- **WHAT THE TASK REQUIRES**:
Write out the line that has "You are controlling" in it, along with each line that comes after it until the listing ends, and add nothing.

*** DATA EXCERPT ***

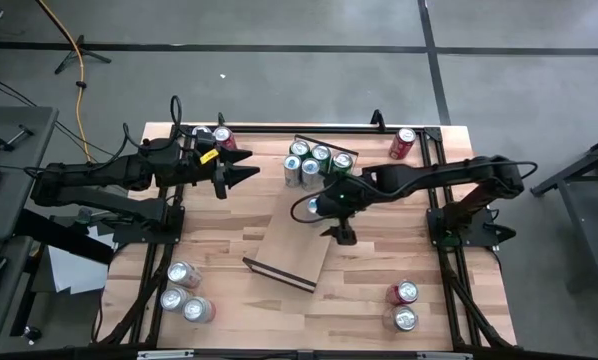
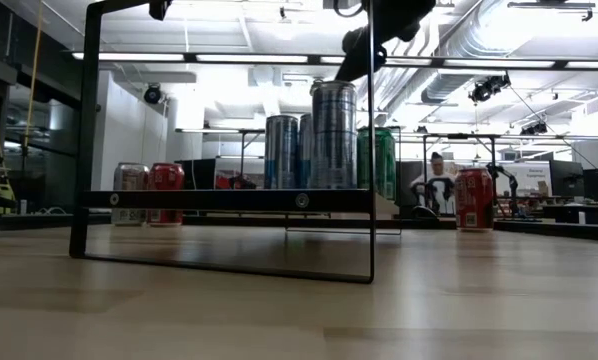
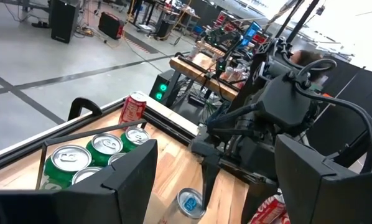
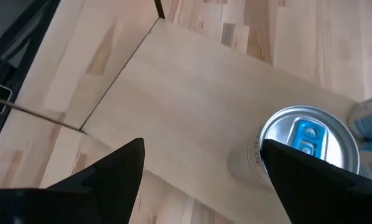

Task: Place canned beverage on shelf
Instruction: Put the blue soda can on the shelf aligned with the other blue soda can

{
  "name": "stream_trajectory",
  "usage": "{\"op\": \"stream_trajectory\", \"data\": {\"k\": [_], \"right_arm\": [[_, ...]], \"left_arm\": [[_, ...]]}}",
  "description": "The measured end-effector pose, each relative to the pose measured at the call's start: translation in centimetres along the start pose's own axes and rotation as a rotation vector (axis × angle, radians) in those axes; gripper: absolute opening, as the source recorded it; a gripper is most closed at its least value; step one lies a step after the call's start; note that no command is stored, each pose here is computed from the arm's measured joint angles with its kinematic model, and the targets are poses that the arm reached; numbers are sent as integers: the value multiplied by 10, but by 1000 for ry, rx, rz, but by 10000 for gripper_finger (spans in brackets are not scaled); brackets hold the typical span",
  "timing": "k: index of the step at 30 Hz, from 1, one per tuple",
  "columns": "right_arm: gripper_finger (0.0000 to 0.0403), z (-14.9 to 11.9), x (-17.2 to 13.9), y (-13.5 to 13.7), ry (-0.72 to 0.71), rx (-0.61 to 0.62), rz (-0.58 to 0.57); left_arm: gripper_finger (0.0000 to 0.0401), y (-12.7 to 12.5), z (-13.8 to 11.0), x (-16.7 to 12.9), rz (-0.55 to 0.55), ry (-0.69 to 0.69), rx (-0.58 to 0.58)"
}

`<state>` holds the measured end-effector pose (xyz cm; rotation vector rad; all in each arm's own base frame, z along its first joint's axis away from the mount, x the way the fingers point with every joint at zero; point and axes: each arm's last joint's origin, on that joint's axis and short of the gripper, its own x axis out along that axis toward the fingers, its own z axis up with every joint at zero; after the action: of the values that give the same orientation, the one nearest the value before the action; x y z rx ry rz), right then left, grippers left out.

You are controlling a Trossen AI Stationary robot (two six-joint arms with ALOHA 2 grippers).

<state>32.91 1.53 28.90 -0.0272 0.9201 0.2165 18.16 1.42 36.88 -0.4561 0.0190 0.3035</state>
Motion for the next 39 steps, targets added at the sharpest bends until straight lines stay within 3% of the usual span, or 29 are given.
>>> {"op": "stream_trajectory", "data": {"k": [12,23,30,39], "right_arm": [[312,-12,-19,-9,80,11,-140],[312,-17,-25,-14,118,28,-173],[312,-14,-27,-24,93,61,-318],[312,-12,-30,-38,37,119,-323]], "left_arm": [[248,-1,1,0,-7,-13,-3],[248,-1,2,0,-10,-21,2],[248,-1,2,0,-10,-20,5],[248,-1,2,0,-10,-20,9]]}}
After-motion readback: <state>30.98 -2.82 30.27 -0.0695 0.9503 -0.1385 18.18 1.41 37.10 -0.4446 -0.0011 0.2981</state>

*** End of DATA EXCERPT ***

- **SOLUTION**:
You are controlling a Trossen AI Stationary robot (two six-joint arms with ALOHA 2 grippers).

<state>32.91 1.53 28.90 -0.0272 0.9201 0.2165 18.16 1.42 36.88 -0.4561 0.0190 0.3035</state>
Motion for the next 39 steps, targets added at the sharpest bends until straight lines stay within 3% of the usual span, or 29 are given.
>>> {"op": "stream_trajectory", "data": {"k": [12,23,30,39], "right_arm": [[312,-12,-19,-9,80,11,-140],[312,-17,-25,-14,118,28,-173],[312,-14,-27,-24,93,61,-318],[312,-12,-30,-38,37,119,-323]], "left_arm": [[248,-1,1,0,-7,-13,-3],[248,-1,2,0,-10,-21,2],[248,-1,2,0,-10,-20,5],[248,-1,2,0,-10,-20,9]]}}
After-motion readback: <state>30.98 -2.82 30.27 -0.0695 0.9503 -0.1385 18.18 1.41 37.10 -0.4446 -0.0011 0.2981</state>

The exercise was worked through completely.